## WHAT THE TASK REQUIRES
Only the lines holding the word "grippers" are wanted; copy each of them from the listing.

[DATASET EXCERPT]

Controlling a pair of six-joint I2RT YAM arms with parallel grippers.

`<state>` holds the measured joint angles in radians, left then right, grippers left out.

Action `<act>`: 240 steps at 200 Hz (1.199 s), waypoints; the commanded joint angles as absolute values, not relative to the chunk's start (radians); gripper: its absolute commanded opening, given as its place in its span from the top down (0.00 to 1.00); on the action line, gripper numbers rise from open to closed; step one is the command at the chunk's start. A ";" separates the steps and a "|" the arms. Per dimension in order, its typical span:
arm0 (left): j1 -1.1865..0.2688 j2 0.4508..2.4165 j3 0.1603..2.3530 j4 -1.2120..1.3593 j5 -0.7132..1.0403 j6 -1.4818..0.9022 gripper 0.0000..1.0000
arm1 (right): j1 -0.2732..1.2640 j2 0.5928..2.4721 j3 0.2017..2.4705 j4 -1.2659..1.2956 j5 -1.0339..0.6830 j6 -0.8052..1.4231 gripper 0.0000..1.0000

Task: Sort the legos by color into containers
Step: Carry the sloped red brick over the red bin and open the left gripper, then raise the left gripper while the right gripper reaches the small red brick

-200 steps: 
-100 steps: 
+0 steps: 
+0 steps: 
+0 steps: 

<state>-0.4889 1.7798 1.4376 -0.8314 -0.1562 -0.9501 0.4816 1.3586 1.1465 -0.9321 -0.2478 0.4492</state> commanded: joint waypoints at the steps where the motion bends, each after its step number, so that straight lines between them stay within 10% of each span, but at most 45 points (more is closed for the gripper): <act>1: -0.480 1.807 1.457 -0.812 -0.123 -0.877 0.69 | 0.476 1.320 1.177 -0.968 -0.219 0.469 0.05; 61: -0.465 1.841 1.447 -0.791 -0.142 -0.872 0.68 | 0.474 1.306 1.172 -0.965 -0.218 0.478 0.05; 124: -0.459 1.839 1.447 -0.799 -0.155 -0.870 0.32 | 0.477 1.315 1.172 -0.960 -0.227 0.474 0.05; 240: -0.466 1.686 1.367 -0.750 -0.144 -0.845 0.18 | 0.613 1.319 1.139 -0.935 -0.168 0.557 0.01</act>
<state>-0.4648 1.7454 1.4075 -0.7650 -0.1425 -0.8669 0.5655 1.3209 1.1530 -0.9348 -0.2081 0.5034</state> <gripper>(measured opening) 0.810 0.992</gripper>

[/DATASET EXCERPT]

## YOUR RESPONSE
Controlling a pair of six-joint I2RT YAM arms with parallel grippers.
`<state>` holds the measured joint angles in radians, left then right, grippers left out.

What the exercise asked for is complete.